And does the application of innovative technologies like 3D printing for heritage repatriation or Virtual Reality online gaming create new possibilities for responsibly digitising indigenous heritage, making digital diplomacy possible?
These questions remain critical for the future of digital museum diplomacy, which can thrive if museums create a genuine cross-cultural dialogue among their communities.
A good example of a hugely successful online museum campaign from the past is the 2010 Guggenheim Museum’s YouTube Play project. It was the first of its kind to engage thousands of participants and millions of followers from 91 countries by bringing YouTube culture in the museum space.

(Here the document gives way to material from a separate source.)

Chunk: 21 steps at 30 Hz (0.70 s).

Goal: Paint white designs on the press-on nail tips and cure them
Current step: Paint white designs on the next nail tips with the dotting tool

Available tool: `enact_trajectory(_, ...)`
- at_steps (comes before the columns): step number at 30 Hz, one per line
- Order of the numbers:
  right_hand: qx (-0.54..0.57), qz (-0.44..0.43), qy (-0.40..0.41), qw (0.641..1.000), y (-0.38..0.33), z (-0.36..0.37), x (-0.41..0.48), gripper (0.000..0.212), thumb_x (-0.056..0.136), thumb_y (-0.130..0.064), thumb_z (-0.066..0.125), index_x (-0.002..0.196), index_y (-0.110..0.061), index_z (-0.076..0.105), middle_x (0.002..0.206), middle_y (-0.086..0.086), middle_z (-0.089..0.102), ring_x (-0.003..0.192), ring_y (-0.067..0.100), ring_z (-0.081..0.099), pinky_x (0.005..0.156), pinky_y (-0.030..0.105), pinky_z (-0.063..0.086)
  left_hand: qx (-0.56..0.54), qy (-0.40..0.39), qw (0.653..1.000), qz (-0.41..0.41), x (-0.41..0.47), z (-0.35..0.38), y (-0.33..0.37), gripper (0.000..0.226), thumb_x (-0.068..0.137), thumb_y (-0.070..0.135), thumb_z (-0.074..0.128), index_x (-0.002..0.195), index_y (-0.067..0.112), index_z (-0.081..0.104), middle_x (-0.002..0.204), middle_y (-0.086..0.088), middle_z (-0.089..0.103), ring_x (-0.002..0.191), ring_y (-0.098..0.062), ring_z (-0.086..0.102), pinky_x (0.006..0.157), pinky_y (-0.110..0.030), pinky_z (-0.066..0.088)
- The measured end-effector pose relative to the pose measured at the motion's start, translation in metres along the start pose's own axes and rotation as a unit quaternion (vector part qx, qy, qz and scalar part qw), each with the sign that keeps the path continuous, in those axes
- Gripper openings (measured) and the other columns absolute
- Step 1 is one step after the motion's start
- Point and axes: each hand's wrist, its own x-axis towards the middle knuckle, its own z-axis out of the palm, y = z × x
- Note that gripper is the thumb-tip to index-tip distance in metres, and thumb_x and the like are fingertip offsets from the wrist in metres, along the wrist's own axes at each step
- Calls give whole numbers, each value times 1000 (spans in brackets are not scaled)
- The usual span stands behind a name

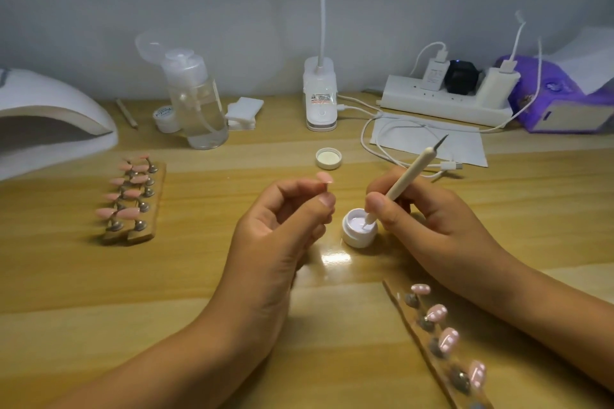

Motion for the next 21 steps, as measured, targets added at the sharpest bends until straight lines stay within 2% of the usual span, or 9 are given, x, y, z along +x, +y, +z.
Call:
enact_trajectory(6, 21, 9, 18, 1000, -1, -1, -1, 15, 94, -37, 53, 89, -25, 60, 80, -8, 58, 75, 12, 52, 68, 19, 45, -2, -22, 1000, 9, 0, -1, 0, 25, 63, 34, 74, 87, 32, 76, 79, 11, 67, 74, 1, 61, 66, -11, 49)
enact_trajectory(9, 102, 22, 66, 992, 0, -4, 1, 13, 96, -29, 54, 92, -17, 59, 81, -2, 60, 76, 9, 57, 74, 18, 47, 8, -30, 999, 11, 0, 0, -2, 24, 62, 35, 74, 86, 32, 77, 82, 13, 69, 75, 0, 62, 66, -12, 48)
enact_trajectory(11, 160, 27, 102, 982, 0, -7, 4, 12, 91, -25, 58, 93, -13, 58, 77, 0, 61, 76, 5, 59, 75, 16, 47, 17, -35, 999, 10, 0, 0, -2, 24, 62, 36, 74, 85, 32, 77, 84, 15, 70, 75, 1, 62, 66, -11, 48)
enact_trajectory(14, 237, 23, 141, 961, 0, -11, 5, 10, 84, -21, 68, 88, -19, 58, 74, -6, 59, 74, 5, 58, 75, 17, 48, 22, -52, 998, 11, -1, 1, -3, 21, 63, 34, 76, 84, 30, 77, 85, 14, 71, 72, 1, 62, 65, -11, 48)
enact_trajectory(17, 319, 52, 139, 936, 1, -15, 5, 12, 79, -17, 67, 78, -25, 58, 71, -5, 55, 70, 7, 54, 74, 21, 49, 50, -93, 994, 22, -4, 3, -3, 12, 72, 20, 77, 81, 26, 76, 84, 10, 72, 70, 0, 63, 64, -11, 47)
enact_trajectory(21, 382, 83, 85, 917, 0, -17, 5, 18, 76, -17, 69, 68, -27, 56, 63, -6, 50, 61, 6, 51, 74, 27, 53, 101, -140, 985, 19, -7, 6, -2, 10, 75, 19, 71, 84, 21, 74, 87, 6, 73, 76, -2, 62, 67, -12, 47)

Unlike the Virtual Museum of the Pacific that invited its audiences to an online gallery of electronic copies of its ethnographic artefacts, the Guggenheim museum found its audience on YouTube.
More than this, the Guggenheim invited “prosumers” from different corners of the world to share their own art creations through a global contest of creative videos.
As result, it established a virtual space for a cross-cultural dialogue, where international participants discussed vital questions on contemporary arts, culture and politics in 26 different languages, including Arabic, Japanese and Russian.
Not surprisingly, given global self-isolation in the wake of COVID-19, the museum campaign that has truly gone viral is one inspired by a Dutch Instagram user who started recreating works of fine art and posting photos on social media.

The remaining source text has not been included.